There are many manufacturers of protective coating systems on the market. How can we choose the product showing the best protective properties in specific industrial conditions when limited performance data is available?
The methods used so far (accelerated test chambers, natural exposure) do not meet the current requirements. In both cases, visual inspection is the primary method of evaluation [5]. It is a largely subjective method that requires macroscopic signs of degradation, e.g., substrate corrosion products. However, current painting products are becoming more and more effective. Accordingly, the waiting time for visually discernible macroscopic signs of degradation increases significantly, especially for natural exposure. To improve the description of coating systems, a quantitative evaluation method is necessary for the detection of the earlier stages of degradation that are not macroscopically visible. It seems justified to claim that changes at the microscopic level occur much earlier and their detection would allow for the shortening of the waiting time for the differentiation of the tested samples. Electrochemical impedance spectroscopy (EIS) is a quantitative method that may be used to evaluate the protective performance of coatings [6,7,8,9,10,11,12,13,14,15,16]. Amirudin and Thierry investigated the degradation phenomena of coatings on metals using EIS [6]. Bierwagen et al. used EIS to test coated samples exposed in accelerated cabinets [7]. On the other hand, Shreepathi et al. have focused on the relation between EIS results and the service-life predictions of organic coatings [8]. Various variants of the analysis of impedance spectra were investigated in order to simplify their interpretation [9,10,11]. Miszczyk and Darowicki proposed a multivariate approach using PCA for the analysis of impedance data [12,13,14]. Margarit-Mattos et al. tested the possibility of using EIS to evaluate coating performance in very aggressive conditions [15]. Xia et al. summarized the current state of electrochemical measurements in the field with a particular focus on EIS [16].
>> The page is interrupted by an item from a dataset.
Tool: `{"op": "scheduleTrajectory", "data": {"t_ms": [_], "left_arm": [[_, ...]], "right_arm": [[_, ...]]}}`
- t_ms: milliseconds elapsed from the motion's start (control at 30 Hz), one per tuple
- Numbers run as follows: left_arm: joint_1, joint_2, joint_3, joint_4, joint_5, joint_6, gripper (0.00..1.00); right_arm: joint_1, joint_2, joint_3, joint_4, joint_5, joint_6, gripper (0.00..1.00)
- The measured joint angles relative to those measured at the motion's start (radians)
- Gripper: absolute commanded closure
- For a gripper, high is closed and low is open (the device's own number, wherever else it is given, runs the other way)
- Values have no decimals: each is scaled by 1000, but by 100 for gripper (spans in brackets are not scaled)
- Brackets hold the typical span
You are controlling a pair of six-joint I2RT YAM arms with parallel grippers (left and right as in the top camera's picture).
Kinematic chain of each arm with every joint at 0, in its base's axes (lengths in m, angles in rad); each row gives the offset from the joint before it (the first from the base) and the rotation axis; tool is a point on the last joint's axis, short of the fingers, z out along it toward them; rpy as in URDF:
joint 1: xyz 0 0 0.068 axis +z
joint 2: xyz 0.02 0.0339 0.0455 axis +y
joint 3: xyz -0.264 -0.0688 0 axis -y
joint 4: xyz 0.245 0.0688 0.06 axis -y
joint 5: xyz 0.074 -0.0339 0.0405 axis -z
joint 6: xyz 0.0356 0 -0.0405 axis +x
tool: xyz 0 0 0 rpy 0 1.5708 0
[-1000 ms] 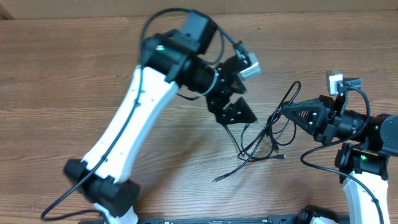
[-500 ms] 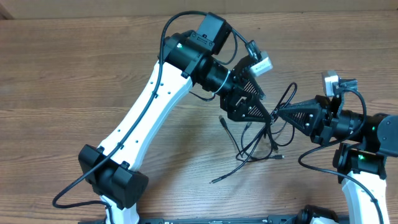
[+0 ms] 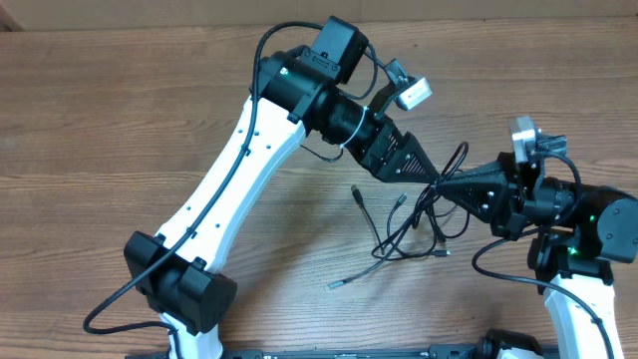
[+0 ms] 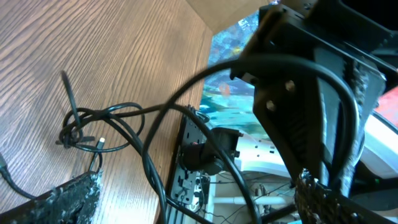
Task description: Untangle cables
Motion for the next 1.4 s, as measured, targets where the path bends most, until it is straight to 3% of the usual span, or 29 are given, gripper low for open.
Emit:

Additionally, the corrosion chambers do not reproduce real environments and fail to reliably predict coating performance [7,11,15]. This applies especially to industrial environments characterized by the specific chemical composition of the environment and often other types of exposure, e.g., vibration and/or abrasion. Mechanical influences in industrial conditions affect the protective properties of the coatings [17]. These complex conditions cannot be simulated in corrosion test chambers.
This situation calls for a different approach to problem solving. Modern techniques of machine learning, data mining, and big data analysis provide novel strategies to solve different problems [18,19,20]. The use of advanced multivariate data analysis algorithms in these techniques allows for the extraction of useful information from larger amounts of data.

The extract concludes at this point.